== What is expected ==
Looking through the listing below, state how many lines have the word "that" in them. Only the number should be given.

== Data section ==

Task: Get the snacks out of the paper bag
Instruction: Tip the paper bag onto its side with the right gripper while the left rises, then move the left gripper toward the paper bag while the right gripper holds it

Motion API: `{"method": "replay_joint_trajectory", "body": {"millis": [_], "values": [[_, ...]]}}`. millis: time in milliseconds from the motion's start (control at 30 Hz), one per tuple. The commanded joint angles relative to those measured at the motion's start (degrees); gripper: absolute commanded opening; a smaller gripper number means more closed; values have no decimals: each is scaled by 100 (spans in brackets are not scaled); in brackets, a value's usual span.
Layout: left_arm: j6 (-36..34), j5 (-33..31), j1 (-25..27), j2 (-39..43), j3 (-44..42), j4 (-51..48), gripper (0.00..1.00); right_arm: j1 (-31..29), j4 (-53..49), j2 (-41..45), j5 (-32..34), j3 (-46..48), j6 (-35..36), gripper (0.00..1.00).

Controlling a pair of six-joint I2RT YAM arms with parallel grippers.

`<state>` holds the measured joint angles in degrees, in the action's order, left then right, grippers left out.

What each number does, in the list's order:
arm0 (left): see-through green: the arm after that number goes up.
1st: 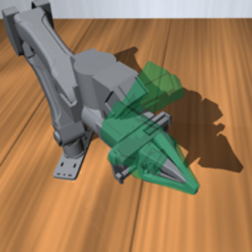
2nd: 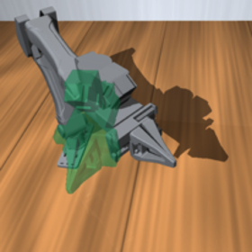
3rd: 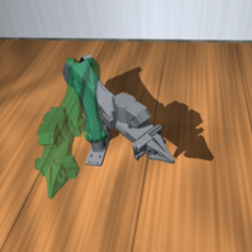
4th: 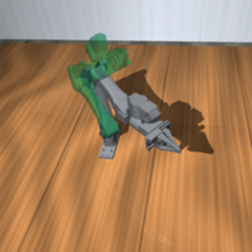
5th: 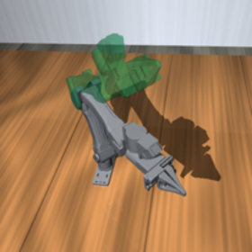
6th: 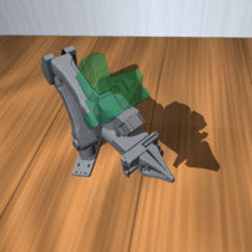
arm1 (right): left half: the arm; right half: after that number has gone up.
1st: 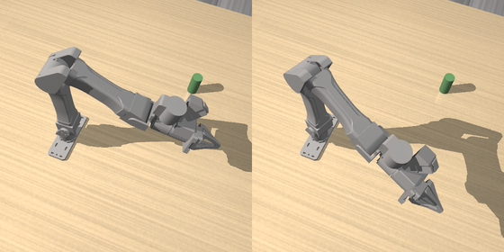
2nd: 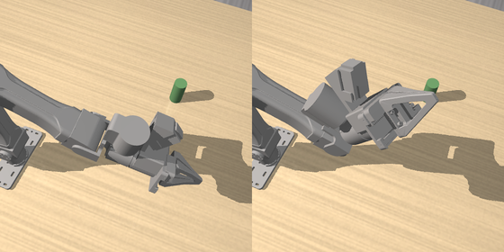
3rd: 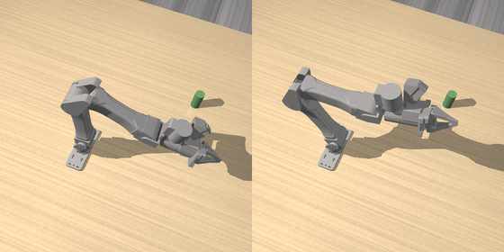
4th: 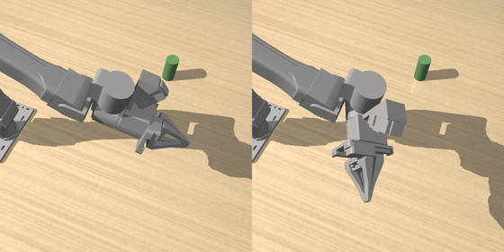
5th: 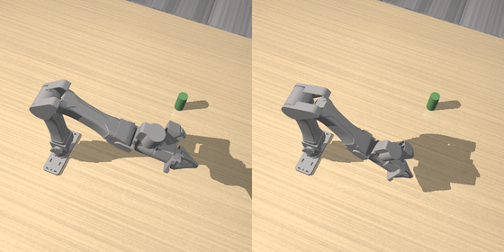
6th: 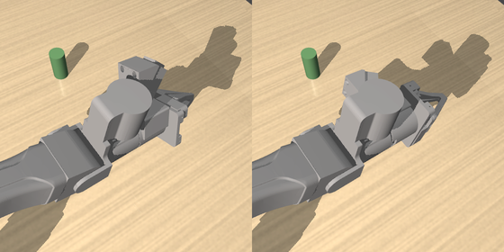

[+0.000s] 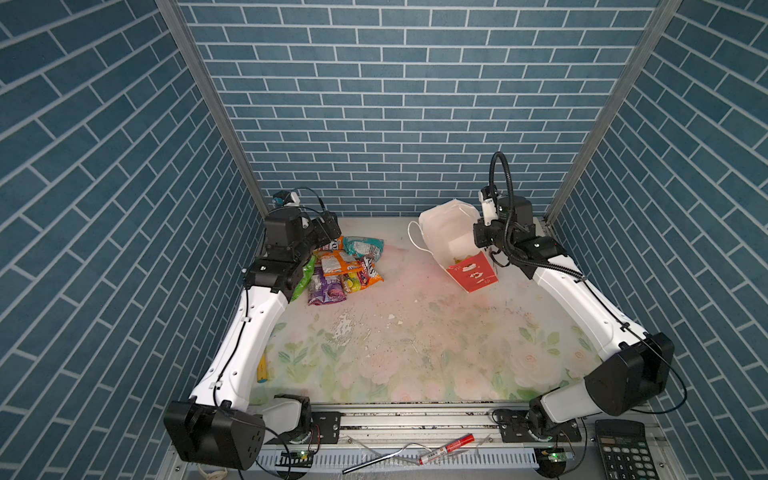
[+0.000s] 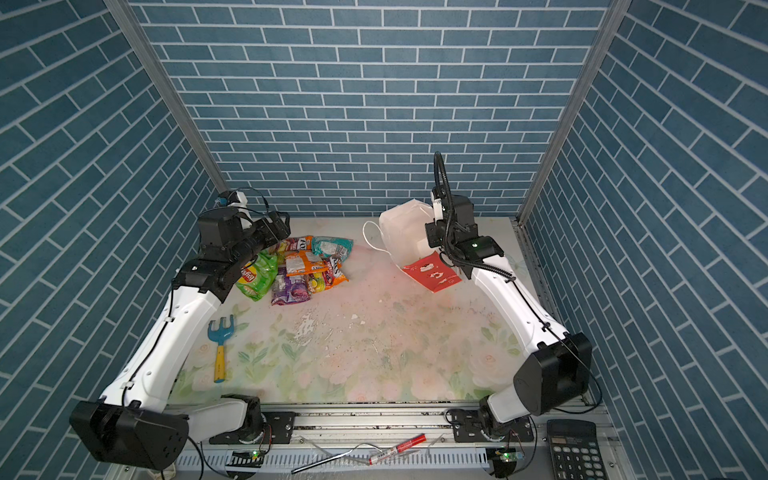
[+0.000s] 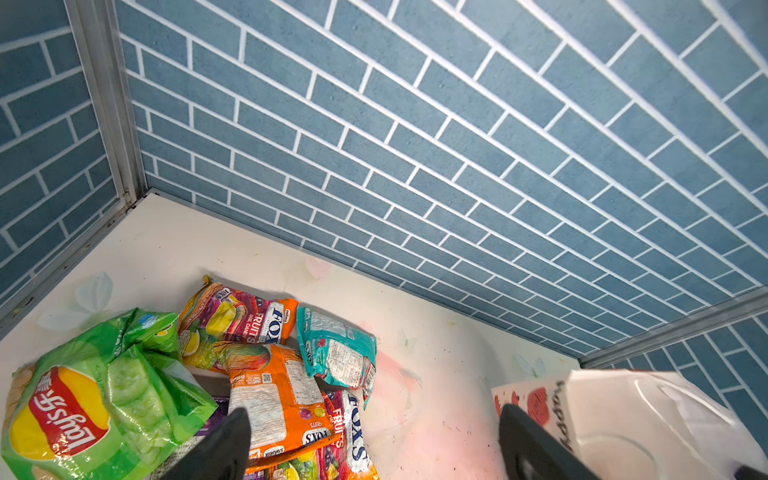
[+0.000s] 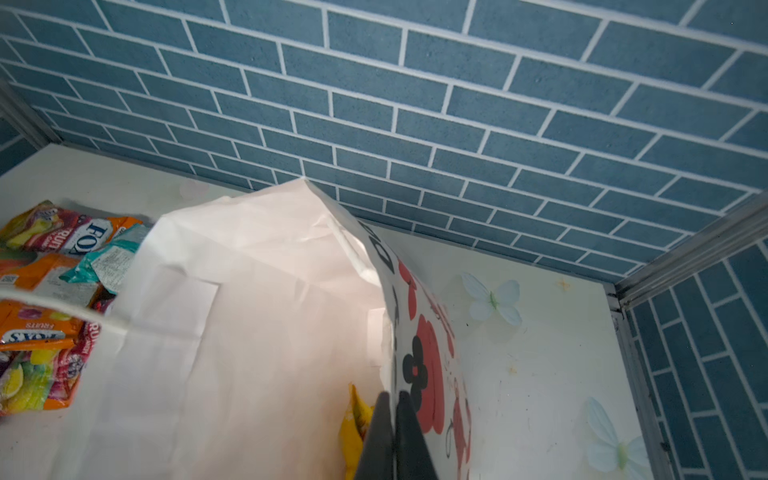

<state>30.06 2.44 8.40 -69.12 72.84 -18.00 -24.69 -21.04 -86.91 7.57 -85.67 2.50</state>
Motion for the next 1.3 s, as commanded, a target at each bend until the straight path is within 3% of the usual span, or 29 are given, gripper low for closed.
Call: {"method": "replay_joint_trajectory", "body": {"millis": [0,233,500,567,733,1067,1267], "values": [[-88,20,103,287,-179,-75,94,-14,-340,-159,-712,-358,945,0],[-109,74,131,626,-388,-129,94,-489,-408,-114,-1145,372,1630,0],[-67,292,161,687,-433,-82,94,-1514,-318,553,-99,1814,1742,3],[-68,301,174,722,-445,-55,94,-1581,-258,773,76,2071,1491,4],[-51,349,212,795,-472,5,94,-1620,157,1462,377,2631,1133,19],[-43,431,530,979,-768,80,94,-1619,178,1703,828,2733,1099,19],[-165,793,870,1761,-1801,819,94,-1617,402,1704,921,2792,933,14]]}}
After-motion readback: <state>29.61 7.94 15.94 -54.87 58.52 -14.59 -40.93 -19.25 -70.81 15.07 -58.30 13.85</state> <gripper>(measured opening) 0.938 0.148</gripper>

== Answer ==
2